Problem description
Search the data for the string "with" and copy each line in which it appears.

Data segment
◆ ◆ ◆

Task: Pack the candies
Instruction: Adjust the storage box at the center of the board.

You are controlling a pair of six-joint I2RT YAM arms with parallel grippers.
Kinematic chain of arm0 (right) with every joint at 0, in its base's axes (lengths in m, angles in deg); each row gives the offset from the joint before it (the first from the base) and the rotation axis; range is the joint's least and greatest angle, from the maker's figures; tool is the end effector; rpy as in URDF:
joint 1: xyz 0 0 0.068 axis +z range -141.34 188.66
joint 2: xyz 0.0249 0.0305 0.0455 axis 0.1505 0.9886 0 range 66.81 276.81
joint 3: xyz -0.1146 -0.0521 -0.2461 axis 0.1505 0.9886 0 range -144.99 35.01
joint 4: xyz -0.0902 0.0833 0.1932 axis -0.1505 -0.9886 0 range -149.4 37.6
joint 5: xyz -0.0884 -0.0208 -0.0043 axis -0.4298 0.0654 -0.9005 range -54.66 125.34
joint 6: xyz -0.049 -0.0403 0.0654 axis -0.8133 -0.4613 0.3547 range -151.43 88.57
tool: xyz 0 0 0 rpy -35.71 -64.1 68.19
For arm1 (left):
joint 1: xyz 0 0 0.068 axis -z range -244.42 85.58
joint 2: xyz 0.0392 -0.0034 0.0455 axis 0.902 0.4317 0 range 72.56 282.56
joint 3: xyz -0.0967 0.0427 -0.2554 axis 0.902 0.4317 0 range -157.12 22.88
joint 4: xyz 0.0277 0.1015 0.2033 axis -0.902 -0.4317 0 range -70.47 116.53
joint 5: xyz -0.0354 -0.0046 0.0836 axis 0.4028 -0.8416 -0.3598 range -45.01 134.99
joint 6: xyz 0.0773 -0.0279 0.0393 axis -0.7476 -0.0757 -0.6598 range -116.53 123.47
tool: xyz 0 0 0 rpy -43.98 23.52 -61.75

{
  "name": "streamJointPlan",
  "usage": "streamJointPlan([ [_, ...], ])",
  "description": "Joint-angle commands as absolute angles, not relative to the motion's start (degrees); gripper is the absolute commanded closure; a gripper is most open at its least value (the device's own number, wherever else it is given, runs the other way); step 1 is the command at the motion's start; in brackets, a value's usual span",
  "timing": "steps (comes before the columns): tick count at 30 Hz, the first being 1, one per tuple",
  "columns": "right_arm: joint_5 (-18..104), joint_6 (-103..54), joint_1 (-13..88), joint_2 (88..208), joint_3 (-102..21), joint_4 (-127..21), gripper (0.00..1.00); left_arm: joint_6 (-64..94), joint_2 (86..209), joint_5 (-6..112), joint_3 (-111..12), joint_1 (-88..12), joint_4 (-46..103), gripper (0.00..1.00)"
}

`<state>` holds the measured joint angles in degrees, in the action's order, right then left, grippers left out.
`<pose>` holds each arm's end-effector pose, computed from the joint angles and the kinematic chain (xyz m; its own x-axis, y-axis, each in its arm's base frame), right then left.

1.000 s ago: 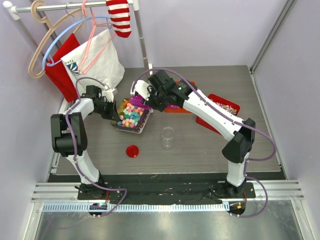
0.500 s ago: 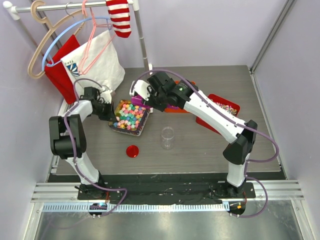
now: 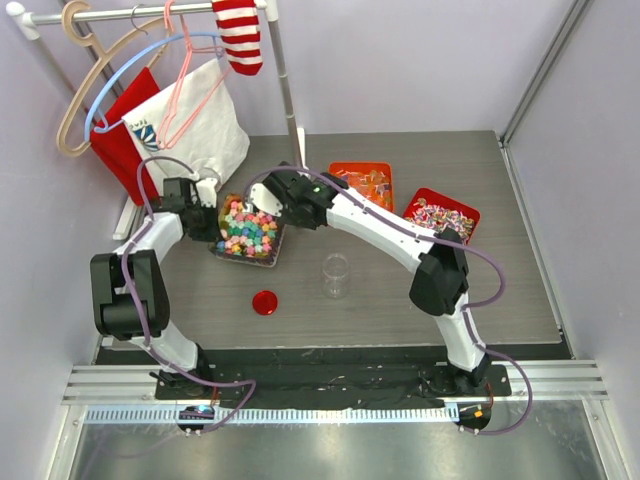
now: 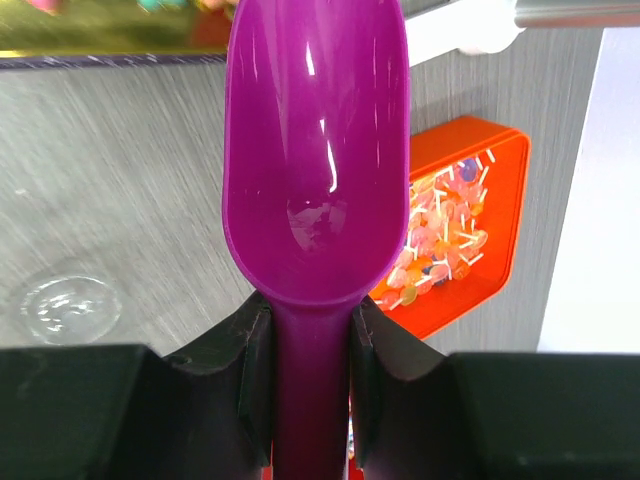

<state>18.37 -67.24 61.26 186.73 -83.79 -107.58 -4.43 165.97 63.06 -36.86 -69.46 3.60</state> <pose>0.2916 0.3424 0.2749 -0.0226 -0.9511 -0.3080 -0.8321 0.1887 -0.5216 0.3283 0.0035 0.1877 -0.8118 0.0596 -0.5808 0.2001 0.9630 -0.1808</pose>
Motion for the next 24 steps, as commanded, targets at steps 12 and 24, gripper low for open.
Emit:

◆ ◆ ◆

Expected output
You are controlling a pair of six-joint I2RT YAM arms with parallel grippers.
Kinematic chain of arm0 (right) with every joint at 0, in its base's axes (lengths in m, angles in deg); each row gives the offset from the joint before it (the first from the base) and the rotation axis; range is the joint's least and greatest angle, from the maker's figures; tool is the end effector; rpy as in URDF:

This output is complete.